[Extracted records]
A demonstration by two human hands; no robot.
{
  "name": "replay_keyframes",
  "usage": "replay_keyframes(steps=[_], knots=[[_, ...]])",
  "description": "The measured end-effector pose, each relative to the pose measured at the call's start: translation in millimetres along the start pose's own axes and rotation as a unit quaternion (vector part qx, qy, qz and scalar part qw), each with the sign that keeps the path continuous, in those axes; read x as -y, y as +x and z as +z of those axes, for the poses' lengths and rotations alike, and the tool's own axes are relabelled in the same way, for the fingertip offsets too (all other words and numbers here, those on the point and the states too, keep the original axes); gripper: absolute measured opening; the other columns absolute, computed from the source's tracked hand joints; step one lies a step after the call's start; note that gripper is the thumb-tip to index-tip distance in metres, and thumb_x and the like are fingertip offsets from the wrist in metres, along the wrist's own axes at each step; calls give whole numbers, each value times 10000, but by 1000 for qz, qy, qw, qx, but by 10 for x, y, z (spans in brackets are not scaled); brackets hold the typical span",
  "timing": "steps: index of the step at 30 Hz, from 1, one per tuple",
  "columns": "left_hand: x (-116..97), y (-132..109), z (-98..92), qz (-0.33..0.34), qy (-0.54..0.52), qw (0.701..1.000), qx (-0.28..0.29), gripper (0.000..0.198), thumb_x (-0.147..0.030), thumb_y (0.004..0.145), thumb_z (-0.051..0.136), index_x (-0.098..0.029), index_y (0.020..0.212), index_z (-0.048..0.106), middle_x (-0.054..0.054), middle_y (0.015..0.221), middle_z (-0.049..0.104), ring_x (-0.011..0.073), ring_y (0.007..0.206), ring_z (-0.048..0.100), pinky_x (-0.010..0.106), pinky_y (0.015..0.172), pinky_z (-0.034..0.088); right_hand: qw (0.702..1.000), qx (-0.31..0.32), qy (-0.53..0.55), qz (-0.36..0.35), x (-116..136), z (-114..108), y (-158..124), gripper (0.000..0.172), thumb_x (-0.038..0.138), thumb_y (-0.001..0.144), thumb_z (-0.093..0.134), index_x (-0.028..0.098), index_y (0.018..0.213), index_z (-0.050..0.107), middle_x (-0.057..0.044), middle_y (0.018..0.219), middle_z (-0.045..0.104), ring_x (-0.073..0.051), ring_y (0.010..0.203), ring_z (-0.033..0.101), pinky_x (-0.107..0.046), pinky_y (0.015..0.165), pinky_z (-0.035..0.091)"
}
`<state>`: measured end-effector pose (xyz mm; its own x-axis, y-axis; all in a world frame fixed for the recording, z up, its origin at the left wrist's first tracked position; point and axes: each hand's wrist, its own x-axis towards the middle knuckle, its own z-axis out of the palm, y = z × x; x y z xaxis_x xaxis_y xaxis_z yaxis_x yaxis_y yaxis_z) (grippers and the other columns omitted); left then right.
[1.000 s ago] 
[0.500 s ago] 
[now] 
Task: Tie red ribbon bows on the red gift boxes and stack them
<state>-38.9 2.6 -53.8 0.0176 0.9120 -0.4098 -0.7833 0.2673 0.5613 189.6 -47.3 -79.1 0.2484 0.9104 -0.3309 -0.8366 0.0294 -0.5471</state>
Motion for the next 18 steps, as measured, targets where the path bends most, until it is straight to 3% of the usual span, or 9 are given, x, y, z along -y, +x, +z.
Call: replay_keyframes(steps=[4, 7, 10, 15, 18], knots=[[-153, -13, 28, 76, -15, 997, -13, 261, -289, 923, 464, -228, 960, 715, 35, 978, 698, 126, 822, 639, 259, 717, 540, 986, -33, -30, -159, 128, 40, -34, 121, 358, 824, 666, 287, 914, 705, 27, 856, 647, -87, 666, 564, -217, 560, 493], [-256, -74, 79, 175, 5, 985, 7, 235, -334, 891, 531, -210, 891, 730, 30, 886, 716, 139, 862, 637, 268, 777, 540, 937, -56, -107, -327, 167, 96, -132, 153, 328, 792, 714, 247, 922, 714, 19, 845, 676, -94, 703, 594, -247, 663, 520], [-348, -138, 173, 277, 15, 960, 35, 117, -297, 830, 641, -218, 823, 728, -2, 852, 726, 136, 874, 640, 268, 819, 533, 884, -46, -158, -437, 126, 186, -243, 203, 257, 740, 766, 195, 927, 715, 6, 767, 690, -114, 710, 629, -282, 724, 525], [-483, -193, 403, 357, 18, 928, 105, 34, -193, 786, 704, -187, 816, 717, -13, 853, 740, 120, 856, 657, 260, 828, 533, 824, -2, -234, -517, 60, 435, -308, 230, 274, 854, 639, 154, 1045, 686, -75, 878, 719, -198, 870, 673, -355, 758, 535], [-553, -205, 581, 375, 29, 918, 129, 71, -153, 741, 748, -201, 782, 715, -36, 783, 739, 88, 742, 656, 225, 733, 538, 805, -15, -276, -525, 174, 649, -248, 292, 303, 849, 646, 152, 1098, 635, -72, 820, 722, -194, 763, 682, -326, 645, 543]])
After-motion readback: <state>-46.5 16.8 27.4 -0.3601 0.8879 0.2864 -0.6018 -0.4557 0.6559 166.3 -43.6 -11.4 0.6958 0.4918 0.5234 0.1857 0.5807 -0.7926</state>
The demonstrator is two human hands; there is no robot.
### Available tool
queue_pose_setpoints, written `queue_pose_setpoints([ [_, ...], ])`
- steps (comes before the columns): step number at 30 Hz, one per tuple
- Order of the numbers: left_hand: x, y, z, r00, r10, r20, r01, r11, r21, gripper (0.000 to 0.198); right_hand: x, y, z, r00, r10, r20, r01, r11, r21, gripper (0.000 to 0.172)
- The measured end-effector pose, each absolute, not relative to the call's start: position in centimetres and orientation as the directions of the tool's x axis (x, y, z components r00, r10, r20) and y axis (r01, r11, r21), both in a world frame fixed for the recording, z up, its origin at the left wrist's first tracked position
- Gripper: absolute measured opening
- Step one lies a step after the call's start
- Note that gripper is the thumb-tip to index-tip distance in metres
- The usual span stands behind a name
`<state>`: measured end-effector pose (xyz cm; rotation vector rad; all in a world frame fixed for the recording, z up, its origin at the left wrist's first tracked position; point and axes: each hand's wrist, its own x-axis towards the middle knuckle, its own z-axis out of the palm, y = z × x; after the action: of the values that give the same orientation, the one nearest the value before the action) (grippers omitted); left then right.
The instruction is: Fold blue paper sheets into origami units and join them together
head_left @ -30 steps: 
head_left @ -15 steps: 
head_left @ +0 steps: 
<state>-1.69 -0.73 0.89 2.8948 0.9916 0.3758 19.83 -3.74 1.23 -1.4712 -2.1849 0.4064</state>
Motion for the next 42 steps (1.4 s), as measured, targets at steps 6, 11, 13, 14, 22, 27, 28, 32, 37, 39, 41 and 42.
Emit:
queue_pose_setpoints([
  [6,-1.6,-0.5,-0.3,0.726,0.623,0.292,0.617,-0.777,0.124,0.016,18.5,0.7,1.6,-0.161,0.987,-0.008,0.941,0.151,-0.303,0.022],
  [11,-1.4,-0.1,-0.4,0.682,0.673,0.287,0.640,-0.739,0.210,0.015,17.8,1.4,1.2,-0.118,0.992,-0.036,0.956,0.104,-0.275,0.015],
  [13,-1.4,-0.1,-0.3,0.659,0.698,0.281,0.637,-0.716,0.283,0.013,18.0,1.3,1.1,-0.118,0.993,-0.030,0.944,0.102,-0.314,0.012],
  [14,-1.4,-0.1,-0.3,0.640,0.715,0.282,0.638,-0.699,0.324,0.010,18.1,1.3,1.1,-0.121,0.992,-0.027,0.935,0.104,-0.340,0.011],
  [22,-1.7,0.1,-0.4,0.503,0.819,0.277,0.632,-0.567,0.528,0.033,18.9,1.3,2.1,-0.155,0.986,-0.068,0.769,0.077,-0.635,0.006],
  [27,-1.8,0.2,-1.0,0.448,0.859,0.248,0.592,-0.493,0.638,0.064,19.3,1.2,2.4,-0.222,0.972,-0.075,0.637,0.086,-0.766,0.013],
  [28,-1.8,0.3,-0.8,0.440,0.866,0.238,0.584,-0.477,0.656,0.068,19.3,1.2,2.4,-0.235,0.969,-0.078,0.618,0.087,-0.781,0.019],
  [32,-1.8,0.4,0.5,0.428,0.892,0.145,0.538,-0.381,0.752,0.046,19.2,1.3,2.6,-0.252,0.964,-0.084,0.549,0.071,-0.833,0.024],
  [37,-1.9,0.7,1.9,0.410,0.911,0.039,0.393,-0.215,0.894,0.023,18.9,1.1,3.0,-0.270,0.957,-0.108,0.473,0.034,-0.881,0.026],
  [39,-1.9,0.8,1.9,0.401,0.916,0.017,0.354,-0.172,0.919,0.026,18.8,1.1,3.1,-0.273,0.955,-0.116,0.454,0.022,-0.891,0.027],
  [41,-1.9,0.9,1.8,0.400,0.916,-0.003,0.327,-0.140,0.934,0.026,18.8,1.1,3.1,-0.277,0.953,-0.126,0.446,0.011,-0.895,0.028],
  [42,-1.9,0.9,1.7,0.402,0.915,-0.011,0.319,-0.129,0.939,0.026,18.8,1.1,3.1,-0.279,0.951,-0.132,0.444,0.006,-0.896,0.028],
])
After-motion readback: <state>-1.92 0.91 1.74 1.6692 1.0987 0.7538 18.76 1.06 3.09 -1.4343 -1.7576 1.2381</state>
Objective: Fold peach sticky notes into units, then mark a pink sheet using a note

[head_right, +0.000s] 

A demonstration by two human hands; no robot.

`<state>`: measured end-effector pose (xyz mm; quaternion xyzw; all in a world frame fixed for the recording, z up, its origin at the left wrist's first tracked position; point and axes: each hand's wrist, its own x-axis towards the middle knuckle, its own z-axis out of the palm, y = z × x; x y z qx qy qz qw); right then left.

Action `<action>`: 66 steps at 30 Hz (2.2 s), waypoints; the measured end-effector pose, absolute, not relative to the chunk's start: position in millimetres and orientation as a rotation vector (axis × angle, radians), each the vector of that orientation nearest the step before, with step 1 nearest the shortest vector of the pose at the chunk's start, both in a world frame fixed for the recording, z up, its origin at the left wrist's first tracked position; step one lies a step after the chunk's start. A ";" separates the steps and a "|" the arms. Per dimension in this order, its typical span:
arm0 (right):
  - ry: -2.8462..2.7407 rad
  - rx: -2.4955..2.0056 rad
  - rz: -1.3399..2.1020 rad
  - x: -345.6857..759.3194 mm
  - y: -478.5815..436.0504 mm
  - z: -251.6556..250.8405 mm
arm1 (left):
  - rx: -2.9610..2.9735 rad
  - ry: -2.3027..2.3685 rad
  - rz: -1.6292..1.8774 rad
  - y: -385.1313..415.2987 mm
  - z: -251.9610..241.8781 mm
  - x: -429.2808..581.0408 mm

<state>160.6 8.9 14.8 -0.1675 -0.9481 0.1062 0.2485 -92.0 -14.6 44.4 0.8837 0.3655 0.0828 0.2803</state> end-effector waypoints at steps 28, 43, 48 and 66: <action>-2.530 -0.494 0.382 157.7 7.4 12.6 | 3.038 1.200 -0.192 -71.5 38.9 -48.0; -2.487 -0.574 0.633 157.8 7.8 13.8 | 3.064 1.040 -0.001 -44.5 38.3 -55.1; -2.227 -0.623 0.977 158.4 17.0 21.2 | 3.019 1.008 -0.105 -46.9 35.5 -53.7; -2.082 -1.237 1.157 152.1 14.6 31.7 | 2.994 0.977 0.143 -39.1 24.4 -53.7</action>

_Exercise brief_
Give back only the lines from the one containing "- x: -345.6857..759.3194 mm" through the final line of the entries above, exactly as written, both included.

_Task response_
  - x: -345.6857..759.3194 mm
  - y: -478.5815..436.0504 mm
  - z: -251.6556..250.8405 mm
arm1 (left):
  - rx: -2.9610..2.9735 rad
  - ry: -2.3027..2.3685 rad
  - rz: -1.6292..1.8774 rad
  - y: -385.1313..415.2987 mm
  - z: -251.9610..241.8781 mm
  - x: -429.2808..581.0408 mm

<state>160.6 8.9 14.8 -0.1675 -0.9481 0.1062 0.2485 -92.0 -14.6 44.4 0.8837 0.3655 0.0828 0.2803</state> end-effector waypoints at steps 28, 43, 48 and 66: <action>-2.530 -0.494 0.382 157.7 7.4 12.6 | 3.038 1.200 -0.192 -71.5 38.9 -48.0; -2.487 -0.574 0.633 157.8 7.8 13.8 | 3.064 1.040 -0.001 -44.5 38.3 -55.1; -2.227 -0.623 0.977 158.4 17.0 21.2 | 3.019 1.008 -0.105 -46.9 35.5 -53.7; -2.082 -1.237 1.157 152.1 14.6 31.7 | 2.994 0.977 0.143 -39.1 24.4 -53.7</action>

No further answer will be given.